Kaye Scholer was founded in New York in the (Russian) revolutionary year of 1917 by Benjamin Kaye and Jacob Scholer. (Kaye was also a Broadway playwright.) The firm established its labor department in 1947 and its antitrust practice in the 1950s. In the '70s and '80s, the firm expanded by opening offices in Washington, DC, Hong Kong, and Los Angeles. Kaye Scholer now has more than 350 attorneys in six offices including an office in West Palm Beach, focusing on trusts and estates work, and an office in Shanghai, opened in 1998.

Kaye Scholer was the talk of the legal community in the early 1990s, as federal regulators punished the firm for its involvement with client Charles H. Keating's infamous failed S&L: Lincoln Savings and Loan Association. Kaye Scholer had represented the savings and loan in its hearings with bank regulators prior to its failure, which eventually cost taxpayers $2.6 billion. The Office of Thrift Supervision (OTS) subsequently sued Kaye Scholer and three of its partners in March 1992.
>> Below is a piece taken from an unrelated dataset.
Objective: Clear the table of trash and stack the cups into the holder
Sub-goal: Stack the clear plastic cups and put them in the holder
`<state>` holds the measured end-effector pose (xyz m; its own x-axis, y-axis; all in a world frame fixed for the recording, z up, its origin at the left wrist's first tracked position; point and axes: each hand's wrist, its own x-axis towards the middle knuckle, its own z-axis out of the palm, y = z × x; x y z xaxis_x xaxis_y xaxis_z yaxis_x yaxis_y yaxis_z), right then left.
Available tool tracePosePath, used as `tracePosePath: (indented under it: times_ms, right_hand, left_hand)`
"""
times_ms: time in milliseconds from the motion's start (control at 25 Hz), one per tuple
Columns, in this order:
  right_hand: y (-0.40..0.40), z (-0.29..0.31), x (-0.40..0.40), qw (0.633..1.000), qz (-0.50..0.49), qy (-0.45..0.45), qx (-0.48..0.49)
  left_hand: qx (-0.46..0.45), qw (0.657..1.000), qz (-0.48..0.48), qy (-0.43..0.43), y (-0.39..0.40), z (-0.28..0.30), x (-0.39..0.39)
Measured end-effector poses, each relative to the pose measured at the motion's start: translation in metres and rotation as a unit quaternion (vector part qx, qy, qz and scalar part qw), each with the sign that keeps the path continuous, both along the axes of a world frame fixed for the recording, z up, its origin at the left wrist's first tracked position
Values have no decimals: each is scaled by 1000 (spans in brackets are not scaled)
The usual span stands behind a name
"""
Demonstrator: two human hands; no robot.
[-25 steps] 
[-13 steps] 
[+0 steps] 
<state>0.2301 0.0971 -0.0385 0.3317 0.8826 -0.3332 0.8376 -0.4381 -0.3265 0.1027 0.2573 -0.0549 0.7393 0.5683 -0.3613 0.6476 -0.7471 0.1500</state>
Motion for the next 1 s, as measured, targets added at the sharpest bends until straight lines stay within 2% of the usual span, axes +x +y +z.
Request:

In a move that would prove controversial, OTS decided to freeze the accounts of both the firm and the charged attorneys. Thus strong-armed, Kaye Scholer agreed to pay a $41 million fine to settle the charges; the firm's partners paid a full $16 million not picked up by insurance. The three partners agreed to no longer represent financial institutions.

Ultimately, the OTS faced much criticism over its decision to freeze the firm's accounts, both in the press and legal community. Legal experts, such as the New York State court system's lawyer disciplinary panel, questioned the OTS' charges, arguing that the firm had acted responsibly. Despite this eventual (partial) vindication, Kaye Scholer was hurt by the OTS episode, with a few partners leaving the firm because of the turmoil.

Strong antitrust

The firm's signature practice is antitrust, a department launched in the 1950s by Professor Milton Handler. Handler, who represented Pepsi when it sued Coke over the right to use the word "cola," was President Franklin D. Roosevelt's chief adviser on antitrust matters and served as the first general counsel to the National Labor Relations Board. He helped draft some of the nation's best-known laws, including the National Labor Relations Act and the G.I. Bill of Rights. At Kaye Scholer, Handler represented clients like Pepsi, Xerox, Texaco, and the American Tobacco Company. As a professor at Columbia University Law School, he was widely considered the dean of antitrust law. Handler died in November 1998. His daughter, Carole Handler, who joined the firm's Los Angeles office as counsel in 1997, continues to co-chair the firm's entertainment group. She had been the senior VP of litigation at MGM Entertainment.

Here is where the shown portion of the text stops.